▸ Exercise
The answer must be a single number: the count of lines below that contain the string "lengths".
*** Opening Data supplied ***
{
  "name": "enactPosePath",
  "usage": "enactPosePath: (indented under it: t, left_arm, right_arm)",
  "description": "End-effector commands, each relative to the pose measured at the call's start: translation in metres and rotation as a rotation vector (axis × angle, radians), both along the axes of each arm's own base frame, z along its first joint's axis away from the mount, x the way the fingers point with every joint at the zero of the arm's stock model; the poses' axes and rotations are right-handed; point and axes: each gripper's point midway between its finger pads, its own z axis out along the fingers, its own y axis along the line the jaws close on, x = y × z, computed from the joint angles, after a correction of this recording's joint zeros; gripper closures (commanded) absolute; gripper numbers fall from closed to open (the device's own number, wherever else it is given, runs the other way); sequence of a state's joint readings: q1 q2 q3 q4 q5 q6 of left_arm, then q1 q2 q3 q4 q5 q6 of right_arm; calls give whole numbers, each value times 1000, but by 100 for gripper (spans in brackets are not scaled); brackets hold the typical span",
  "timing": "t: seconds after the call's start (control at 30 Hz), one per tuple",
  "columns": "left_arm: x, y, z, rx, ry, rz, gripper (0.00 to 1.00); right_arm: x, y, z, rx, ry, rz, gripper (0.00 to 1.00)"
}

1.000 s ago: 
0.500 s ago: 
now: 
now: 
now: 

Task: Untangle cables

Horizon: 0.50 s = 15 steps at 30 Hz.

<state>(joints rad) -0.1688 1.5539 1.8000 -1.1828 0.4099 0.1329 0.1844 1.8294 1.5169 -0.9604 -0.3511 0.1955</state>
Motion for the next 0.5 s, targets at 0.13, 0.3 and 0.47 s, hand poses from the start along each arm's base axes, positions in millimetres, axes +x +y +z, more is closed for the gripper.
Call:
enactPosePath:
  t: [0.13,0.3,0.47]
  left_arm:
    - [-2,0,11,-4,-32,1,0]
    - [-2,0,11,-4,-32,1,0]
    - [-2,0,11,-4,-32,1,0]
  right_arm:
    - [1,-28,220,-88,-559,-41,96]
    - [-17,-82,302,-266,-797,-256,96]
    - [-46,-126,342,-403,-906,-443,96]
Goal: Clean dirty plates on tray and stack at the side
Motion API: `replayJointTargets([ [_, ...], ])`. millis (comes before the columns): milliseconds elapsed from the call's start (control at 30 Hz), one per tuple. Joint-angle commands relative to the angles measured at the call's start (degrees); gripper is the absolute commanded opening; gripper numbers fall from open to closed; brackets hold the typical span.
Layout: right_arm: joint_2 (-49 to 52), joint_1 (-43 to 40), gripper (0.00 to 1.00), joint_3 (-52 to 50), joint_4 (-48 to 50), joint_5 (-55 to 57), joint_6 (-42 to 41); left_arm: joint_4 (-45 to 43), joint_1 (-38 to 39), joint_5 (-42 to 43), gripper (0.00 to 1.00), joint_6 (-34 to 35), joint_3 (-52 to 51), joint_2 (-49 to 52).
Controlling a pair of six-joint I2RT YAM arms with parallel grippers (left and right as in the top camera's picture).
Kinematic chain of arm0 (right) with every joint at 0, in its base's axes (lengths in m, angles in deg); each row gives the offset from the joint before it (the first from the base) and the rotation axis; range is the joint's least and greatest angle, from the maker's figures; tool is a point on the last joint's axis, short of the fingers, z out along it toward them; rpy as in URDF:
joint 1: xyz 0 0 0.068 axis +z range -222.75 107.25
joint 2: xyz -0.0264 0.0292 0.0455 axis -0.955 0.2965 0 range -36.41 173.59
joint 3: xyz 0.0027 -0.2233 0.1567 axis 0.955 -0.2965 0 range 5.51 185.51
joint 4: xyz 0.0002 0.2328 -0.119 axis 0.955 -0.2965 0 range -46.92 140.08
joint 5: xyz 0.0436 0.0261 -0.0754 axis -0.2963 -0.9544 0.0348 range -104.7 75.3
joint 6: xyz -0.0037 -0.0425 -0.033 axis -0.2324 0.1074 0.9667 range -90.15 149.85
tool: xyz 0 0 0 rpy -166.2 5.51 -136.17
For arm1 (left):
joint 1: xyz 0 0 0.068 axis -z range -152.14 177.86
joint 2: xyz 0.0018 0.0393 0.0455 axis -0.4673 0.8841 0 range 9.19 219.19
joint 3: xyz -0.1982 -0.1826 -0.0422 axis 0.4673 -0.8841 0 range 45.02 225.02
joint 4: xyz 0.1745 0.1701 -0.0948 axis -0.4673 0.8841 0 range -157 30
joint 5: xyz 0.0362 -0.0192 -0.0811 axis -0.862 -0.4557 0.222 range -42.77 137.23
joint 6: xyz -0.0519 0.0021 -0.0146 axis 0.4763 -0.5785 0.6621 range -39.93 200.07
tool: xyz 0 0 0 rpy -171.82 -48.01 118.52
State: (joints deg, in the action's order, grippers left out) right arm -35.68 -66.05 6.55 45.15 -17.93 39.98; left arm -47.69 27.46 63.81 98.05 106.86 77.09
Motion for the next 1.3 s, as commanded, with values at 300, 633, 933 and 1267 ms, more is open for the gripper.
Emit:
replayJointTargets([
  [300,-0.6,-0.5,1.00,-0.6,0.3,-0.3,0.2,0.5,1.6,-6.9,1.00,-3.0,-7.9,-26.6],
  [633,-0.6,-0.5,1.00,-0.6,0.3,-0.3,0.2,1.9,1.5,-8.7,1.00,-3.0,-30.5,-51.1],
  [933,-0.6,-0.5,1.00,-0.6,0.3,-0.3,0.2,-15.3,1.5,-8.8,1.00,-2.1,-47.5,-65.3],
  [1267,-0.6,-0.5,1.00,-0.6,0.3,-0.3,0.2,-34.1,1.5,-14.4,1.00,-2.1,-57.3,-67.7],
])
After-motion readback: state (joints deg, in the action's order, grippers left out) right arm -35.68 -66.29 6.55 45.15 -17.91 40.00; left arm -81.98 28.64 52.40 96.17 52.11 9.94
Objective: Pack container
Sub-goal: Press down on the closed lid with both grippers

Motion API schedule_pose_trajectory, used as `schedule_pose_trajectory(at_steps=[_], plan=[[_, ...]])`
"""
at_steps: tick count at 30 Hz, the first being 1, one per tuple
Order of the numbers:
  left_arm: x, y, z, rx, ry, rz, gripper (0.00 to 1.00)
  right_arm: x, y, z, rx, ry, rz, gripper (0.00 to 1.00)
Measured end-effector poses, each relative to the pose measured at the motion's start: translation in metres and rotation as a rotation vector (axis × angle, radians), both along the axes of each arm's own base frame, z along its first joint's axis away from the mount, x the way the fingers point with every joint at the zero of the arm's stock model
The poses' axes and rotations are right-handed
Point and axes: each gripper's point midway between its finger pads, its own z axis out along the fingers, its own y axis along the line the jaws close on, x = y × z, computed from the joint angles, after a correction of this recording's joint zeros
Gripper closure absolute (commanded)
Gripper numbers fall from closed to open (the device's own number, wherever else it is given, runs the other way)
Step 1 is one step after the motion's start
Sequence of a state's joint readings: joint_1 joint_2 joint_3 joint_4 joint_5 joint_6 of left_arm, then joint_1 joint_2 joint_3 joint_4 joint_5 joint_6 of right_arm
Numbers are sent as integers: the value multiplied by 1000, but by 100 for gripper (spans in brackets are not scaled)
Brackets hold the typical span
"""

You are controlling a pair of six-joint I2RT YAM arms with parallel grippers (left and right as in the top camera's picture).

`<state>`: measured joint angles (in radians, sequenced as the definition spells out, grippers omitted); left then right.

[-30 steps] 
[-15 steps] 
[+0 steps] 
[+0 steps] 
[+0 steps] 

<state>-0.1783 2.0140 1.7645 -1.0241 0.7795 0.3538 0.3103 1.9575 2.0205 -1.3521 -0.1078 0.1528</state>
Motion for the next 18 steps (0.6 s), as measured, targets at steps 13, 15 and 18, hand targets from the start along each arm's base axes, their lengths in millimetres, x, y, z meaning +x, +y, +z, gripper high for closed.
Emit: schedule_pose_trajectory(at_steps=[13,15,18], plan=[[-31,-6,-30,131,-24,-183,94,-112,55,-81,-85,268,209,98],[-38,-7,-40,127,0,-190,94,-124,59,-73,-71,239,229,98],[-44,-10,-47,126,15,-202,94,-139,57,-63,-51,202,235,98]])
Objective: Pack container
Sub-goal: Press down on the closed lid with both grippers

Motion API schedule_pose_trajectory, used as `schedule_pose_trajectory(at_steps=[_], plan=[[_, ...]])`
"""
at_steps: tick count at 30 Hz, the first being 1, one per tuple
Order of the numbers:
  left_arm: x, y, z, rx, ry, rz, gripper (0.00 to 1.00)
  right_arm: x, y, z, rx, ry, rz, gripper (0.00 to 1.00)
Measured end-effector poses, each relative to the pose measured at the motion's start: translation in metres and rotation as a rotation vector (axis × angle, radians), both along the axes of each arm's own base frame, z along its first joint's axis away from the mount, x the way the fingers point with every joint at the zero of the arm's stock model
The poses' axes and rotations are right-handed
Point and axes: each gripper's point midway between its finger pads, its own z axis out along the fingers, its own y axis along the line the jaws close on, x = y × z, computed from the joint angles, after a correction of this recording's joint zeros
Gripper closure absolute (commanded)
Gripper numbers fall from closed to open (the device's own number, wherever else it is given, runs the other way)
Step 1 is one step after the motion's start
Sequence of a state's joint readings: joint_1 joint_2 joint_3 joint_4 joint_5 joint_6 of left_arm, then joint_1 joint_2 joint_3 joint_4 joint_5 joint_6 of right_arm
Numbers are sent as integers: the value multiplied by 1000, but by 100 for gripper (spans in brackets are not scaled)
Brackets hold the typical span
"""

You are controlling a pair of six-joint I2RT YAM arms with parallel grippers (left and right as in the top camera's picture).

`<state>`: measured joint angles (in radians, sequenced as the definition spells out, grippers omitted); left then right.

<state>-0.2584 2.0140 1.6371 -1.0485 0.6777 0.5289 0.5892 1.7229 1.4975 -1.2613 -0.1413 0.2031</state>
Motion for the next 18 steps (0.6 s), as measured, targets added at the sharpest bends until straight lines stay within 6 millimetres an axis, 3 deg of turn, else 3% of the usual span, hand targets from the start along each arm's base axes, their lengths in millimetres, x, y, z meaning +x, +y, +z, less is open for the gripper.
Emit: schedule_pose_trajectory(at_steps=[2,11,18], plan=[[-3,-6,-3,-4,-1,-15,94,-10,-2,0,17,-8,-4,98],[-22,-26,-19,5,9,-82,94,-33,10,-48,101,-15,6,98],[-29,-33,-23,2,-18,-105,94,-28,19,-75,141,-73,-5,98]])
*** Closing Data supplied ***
▸ Exercise result
3